Heaney returned to the UK in July 1948 and was entitled to the War Medal 1939–1945 and the General Service Medal with Palestine clasp for her service. She served at the ATS headquarters for three months before being appointed deputy assistant adjutant-general at the War Office.

== Women's Royal Army Corps ==
Heaney decided on a permanent career in the army in 1949 and transferred to the Women's Royal Army Corps (WRAC) when it was founded on 1 February 1949. She transferred initially in the rank of subaltern (equivalent to lieutenant), with seniority from 2 September 1941, but was immediately promoted to junior commander (equivalent to captain), with seniority from 2 September 1945. Heaney was awarded the Efficiency Decoration on 13 April 1951. By this time the WRAC had adopted the British Army's officer ranks and she held the substantive rank of captain and temporary rank of major. During 1952 Heaney served on the headquarters of 79th Anti-Aircraft Brigade of the Royal Artillery and on 2 September her rank of major was made permanent.
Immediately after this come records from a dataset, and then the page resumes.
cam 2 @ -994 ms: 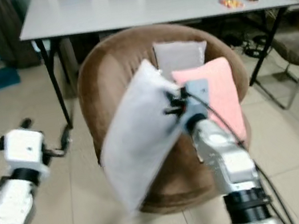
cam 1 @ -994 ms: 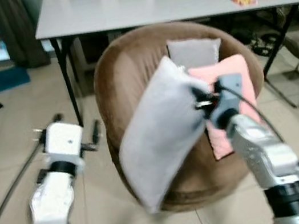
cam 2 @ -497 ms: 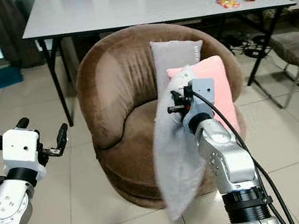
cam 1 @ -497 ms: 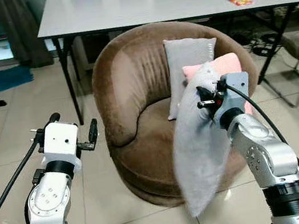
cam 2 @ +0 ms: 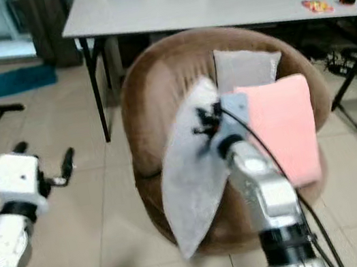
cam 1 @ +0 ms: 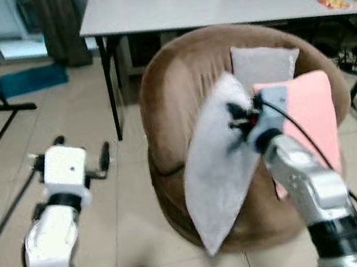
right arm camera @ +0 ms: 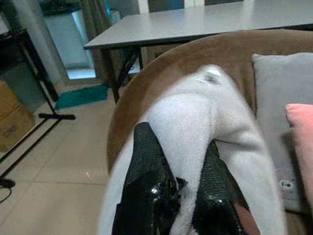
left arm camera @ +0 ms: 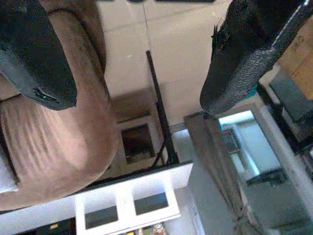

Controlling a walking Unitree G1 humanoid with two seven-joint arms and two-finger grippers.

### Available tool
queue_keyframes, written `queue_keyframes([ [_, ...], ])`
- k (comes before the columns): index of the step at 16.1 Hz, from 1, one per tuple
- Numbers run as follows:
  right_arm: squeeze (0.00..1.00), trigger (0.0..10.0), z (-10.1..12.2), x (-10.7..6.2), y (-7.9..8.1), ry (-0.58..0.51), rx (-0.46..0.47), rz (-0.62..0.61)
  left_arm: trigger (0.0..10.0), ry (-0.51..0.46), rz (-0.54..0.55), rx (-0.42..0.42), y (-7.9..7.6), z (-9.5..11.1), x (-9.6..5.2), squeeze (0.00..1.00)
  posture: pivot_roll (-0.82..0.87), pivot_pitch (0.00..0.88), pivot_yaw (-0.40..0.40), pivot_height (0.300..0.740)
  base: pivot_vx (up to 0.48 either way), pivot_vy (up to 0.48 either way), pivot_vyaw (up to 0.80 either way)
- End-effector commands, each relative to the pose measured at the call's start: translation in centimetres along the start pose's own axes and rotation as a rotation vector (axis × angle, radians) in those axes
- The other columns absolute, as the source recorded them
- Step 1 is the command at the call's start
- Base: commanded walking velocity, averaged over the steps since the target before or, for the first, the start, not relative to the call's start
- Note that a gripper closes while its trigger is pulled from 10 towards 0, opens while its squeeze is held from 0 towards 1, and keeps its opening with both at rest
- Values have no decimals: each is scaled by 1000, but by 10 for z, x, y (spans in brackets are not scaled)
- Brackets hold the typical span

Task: Move the pillow to the sofa from floor

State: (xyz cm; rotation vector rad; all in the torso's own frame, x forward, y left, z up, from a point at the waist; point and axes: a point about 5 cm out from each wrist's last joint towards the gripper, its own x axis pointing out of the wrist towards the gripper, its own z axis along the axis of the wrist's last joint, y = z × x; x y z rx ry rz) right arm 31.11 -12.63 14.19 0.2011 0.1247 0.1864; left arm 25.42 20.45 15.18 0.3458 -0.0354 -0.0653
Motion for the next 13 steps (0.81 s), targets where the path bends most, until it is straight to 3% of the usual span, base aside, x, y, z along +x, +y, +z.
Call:
queue_keyframes([
  [1, 0, 10000, 17, -3, -13, -83, -18, -43, 10000, -12, -38, -20, -10, 3, 1, 0, -17, 0, -80, 740, 281, 0, 0],
  [13, 0, 10000, 16, -3, -12, -79, -29, -35, 10000, -7, -52, -19, -12, 2, -1, 0, -17, 0, -84, 740, 287, 0, 0],
])
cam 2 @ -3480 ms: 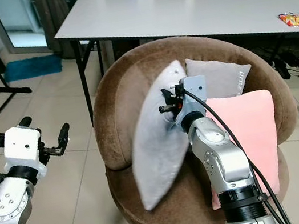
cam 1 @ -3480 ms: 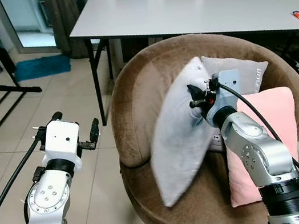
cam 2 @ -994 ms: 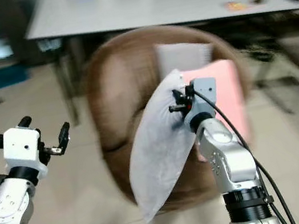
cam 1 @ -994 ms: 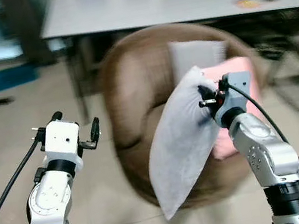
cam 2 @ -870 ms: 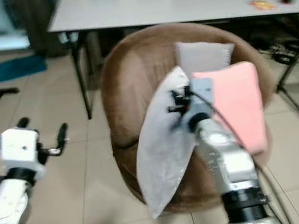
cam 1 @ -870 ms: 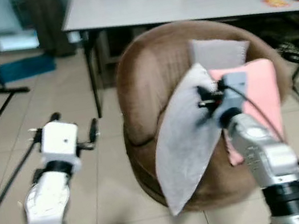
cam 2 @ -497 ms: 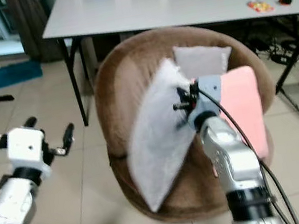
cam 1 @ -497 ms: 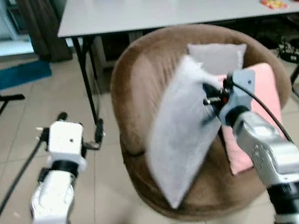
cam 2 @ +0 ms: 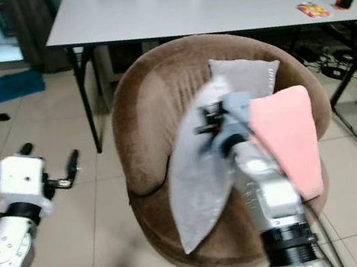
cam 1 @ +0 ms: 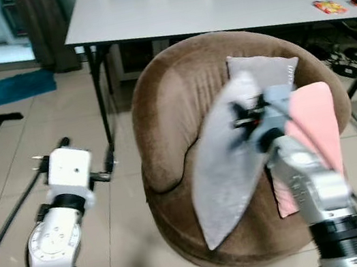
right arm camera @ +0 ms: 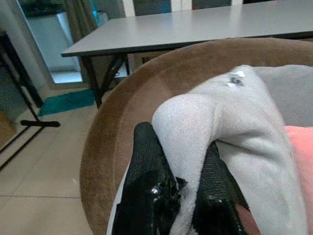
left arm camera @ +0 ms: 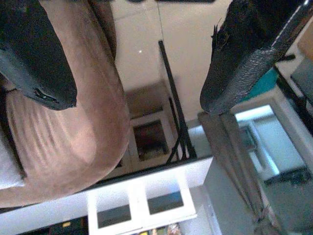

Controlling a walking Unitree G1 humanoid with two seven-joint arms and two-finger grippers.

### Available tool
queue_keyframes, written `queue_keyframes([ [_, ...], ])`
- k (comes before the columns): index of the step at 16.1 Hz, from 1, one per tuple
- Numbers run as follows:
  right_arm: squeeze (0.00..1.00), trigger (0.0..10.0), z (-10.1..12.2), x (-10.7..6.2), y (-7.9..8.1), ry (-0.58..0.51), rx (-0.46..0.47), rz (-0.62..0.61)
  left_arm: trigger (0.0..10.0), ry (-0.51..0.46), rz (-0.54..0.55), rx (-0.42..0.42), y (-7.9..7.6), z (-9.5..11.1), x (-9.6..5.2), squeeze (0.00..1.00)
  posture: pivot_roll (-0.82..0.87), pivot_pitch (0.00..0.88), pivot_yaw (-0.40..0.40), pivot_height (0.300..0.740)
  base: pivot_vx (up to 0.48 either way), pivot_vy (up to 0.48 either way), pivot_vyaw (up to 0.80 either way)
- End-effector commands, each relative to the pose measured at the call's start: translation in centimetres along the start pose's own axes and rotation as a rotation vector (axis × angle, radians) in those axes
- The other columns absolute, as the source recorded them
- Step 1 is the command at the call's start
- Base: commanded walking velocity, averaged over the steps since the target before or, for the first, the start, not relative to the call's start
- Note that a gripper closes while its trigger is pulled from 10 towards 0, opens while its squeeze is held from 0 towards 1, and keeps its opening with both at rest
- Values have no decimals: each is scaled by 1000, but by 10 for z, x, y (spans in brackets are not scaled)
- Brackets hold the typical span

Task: Move the pillow to the sofa from floor

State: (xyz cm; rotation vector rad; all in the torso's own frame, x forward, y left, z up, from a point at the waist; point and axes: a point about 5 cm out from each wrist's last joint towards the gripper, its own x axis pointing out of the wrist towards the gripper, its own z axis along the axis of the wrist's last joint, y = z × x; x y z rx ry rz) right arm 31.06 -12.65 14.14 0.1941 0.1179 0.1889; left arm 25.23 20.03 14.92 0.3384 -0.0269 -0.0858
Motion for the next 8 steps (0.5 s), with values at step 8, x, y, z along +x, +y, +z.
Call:
queue_keyframes([
  [8, 0, 10000, 18, 14, -2, -65, -44, 26, 10000, -3, -184, 30, -16, 2, -6, 0, 13, 0, -99, 740, 30, 0, 0],
])
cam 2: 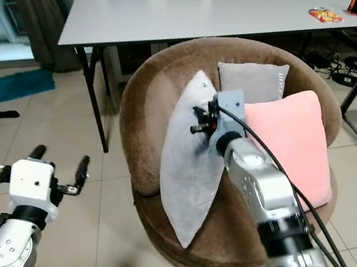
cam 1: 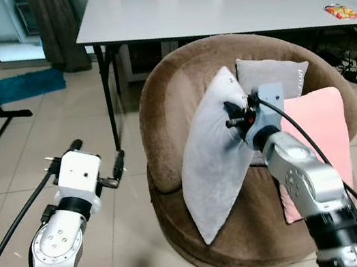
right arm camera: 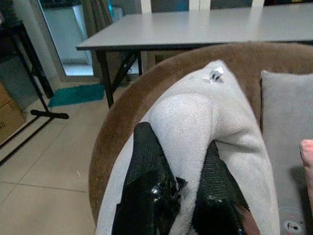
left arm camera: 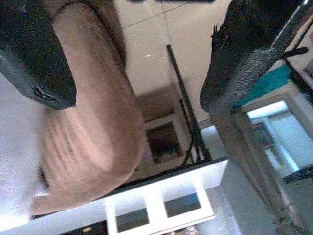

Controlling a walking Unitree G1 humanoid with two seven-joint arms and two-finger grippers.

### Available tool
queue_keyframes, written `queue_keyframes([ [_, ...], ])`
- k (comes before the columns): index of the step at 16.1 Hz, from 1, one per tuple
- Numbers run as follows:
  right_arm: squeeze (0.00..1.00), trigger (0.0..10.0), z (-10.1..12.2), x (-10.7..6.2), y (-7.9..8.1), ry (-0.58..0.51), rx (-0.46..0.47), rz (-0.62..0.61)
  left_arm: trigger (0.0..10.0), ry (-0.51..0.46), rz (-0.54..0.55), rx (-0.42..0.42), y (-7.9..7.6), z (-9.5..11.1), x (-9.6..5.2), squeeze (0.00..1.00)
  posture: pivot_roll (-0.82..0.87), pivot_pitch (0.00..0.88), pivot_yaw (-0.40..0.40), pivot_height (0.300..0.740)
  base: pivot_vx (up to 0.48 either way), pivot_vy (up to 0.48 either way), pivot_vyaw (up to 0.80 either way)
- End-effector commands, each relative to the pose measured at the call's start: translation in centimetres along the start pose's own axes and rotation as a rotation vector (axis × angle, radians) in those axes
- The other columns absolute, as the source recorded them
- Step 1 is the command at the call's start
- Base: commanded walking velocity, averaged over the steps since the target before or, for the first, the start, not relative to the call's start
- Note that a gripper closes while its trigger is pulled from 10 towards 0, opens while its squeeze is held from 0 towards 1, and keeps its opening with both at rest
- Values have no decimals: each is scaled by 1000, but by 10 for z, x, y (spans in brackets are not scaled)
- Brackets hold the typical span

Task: Move the pillow to the sofa from floor

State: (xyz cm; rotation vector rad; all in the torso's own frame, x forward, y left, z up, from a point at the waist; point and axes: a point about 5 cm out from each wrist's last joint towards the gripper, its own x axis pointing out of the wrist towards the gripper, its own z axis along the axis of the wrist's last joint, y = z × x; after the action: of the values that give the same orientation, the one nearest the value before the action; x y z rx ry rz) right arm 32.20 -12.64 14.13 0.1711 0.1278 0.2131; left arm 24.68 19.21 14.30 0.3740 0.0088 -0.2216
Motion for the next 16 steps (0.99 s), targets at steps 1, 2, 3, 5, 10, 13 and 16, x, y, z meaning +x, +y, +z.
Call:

From 1952 to 1955 Heaney served as a trainer in Western Command and in 1955 was posted to 1 Independent Company WRAC. She was appointed a Member of the Order of the British Empire on 9 June 1955. Heaney spent two years with 140 Provost Company before being posted to the War Office in September 1959. From July 1961 she served at the WRAC School of Instruction and from April 1962 with the organisation's medical unit, followed by a stint in the records office. Heaney was promoted to the rank of lieutenant colonel on 24 February 1963 and from October 1965 served as assistant director, WRAC at Northern Command. She was promoted to colonel on 30 June 1967 and from July served as assistant adjutant-general at the Ministry of Defence.

Heaney was promoted to the rank of brigadier on 30 June 1970 and was appointed director of the WRAC on 1 September. On 29 September she was appointed an aide-de-camp to Queen Elizabeth II. Heaney visited the United States in 1972 to study the ongoing integration of women into its army. She advocated similar change in the United Kingdom but on a more gradual basis; full integration in the British Army was achieved, and the WRAC disbanded, in 1992. One key change Heaney was able to introduce was the ability of women in the British Army to choose their arm of service or branch. Heaney was appointed a Companion of the Order of the Bath on 2 June 1973 and retired on 18 June.

== Later life ==
After retirement Heaney, who never married, moved to Edinburgh to look after her widowed mother. She served on the military education committee of the Edinburgh and Heriot-Watt University Officers' Training Corps and joined the Women's Royal Voluntary Service (WRVS). Heaney helped the WRVS with delivery of meals on wheels and assisted the elderly with shopping and travel. She later became WRVS district organiser for Edinburgh and was its chairman for Scotland from spring 1977.

Heaney became disabled in later life, possibly as a result of eating poisonous mushrooms while serving with the army in Kenya. She retired from the WRVS in 1981 and afterwards served on the committee of St Columba's Hospice in Edinburgh. A heavy smoker throughout her life, Heaney developed lung cancer and died in the hospice on 1 February 1991. She was cremated and her funeral was held at St James's Episcopal Church in Goldenacre, Edinburgh on 6 February 1991.